For an example, I try to use well-formed HTML on most of my sites. However, I generally don’t attach the XHTML namespace (http://www.w3.org/1999/xhtml) where I should. The following method forces all unqualified elements into the XHTML namespace:

  public static void xhtmlQualify(Element element) {
   
    Namespace xhtml 
     = Namespace.getNamespace("http://www.w3.org/1999/xhtml");
    
    if (element.getNamespace() == Namespace.NO_NAMESPACE) {
      element.setNamespace(xhtml);
    }
    
    List childElements = element.getChildren();
    Iterator iterator = childElements.iterator();
    while (iterator.hasNext()) {
      Element child = (Element) iterator.next();
      xhtmlQualify(child);
    }
    
  }

This changes the Document object in place (though not the original file on disk or the network). It does not create any new node objects. You could use this as a filter before passing the Document object to a different method that expected pure XHTML. (In practice, you’d probably also need to change all the element names to lower case and add a DocType.)

You normally don’t need to worry about exactly where the xmlns and xmlns:prefix attributes that declare namespaces are placed. (Indeed JDOM won’t let you add attributes with these names since it stores them separately from the other attributes.) When an outputter converts a JDOM Document to a DOM Document, a SAX event sequence, or a stream of bytes, it will figure out where it needs to put namespace declarations to make everything come out right. However, some XML applications, including SOAP, XSLT, and the W3C XML Schema Language, also use namespace prefixes in attribute values and even element content. These prefixes are not necessarily used on any element or attribute names in the document. However, the prefixes still need to be declared. For example, the simple XSLT stylesheet in Example 15.18 needs to declare the prefix svg even though it’s only used in the value of the match attribute.

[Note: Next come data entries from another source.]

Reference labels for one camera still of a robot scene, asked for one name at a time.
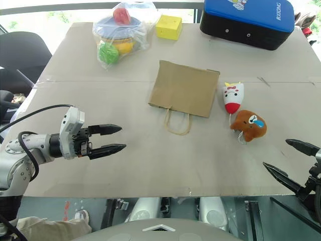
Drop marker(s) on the black chair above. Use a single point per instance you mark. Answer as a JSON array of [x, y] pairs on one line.
[[22, 57]]

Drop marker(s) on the brown bear plush toy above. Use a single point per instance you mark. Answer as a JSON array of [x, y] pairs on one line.
[[250, 125]]

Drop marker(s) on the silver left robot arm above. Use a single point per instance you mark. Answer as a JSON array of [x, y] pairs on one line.
[[17, 163]]

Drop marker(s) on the white red plush toy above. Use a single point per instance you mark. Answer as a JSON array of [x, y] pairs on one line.
[[233, 96]]

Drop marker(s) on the yellow cube block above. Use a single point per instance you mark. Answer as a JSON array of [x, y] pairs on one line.
[[168, 27]]

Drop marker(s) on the white sneaker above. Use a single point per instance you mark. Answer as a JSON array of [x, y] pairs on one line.
[[82, 216]]

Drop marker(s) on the silver robot torso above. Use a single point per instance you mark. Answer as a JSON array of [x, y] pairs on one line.
[[160, 229]]

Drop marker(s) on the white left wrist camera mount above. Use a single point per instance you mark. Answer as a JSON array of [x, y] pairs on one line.
[[70, 130]]

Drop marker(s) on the silver robot right leg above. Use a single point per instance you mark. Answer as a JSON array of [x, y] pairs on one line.
[[213, 213]]

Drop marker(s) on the silver robot leg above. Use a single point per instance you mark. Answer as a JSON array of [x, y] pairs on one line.
[[213, 213], [146, 212]]

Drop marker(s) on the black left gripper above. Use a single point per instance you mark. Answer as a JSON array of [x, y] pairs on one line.
[[82, 143]]

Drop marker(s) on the clear plastic bag of toys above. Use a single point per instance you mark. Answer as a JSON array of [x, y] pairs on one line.
[[120, 35]]

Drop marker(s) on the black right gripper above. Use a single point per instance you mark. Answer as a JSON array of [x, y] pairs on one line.
[[313, 180]]

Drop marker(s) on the blue and black case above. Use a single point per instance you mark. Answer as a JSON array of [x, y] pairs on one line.
[[248, 20]]

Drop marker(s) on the black metal table frame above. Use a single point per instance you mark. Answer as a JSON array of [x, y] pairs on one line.
[[253, 218]]

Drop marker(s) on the brown paper bag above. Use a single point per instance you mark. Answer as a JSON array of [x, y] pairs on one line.
[[184, 94]]

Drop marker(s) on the person's leg in beige trousers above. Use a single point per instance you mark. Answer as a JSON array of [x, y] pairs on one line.
[[52, 228]]

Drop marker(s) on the silver robot left leg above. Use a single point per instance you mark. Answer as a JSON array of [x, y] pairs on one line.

Example 15.18. An XML document that uses namespace prefixes in attribute values

<?xml version="1.0" encoding="ISO-8859-1"?>
<xsl:stylesheet version="1.0"
  xmlns:xsl="http://www.w3.org/1999/XSL/Transform"
  xmlns:svg="http://www.w3.org/2000/svg">
  
  <xsl:template match="svg:rect">
    <rectangle><xsl:apply-templates/></rectangle>
  </xsl:template>
  
</xsl:stylesheet>

You can add these extra namespace bindings through the addNamespaceDeclaration() method in the Element class. If necessary, you can remove one with the removeNamespaceDeclaration() method:

public Element addNamespaceDeclaration(Namespace namespace);
public Element removeNamespaceDeclaration(Namespace namespace);

For example, this code fragment creates the above xsl:stylesheet element and adds the SVG namespace declaration to it:

Element stylesheet = new Element(
    "stylesheet", "xsl", "http://www.w3.org/1999/XSL/Transform");
Namespace svg = Namespace.getNamespace("svg", 
                                   "http://www.w3.org/2000/svg");
stylesheet.addNamespaceDeclaration(svg);

If you encounter a namespace prefix in character data, and you need to know what prefix it maps to, you have to check the parent element’s namespace, all its attributes’ namespaces, and all its additional namespaces. If that doesn’t give you an answer, repeat the process for the next nearest ancestor, and continue until you either find the answer or run out of ancestors. This can be a little involved, but fortunately the Element class provides a simple method that tells you what URI any given prefix maps to within its scope:

public Namespace getNamespace(String prefix);

Since prefixes can be remapped to different URIs in descendant elements, always make sure to check the namespace in scope from the Attribute or Text object’s immediate parent.